Em 33 dos 55 centros de saúde do País não está disponível a consulta prévia obrigatória para as mulheres que pretendem interromper a gravidez

Pedro Sousa Tavares
© Nuno Pinto Fernandes / Global Imagens

Cerca de 60% (33 em 55) dos centros de saúde do país não fazem a consulta prévia, prevista por lei, às mulheres que estão a ponderar fazer uma interrupção voluntária da gravidez (IVG). A notícia é avançada pelo JN e baseia-se nas respostas de agrupamentos de centros de saúde (ACES), centros hospitalares e unidades locais de saúde a um conjunto de questões sobre este tema colocadas pelo Bloco de Esquerda.
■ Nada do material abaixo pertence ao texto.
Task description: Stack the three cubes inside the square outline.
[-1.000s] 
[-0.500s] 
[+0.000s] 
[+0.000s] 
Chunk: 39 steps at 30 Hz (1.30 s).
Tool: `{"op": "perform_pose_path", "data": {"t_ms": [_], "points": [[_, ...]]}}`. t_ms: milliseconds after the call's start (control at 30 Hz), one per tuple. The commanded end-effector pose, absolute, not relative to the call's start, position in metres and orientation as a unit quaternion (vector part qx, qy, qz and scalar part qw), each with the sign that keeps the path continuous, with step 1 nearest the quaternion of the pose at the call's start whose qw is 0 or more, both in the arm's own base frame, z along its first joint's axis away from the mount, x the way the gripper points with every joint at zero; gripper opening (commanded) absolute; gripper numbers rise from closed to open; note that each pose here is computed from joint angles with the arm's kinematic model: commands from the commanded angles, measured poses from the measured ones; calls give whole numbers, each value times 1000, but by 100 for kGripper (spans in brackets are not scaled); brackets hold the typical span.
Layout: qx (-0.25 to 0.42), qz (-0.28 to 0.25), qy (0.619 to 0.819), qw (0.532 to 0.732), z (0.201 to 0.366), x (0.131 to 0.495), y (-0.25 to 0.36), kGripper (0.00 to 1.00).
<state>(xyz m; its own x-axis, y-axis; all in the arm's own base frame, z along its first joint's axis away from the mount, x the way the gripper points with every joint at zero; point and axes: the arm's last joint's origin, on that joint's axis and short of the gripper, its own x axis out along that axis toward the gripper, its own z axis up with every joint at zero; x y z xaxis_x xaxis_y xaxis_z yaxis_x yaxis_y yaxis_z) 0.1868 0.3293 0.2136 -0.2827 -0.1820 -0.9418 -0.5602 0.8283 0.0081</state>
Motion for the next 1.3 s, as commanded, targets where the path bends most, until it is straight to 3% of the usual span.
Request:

Até ao momento, segundo o jornal, tinham respondido 53 dos 55 ACES e 34 dos 37 hospitais.

De acordo com estes dados, é sobretudo para os hospitais que os centros de saúde sem capacidade de resposta encaminham as mulheres que procuram a consulta de aconselhamento. No entanto, diz o JN, o aconselhamento "nem sempre [é feito] da forma mais direta, o que pode implicar várias deslocações e aumentar o risco de ultrapassar o prazo legal das dez semanas" de gestão antes de abortar. Além disso, acrescenta, "há pelo menos dez hospitais públicos que não fazem IVG".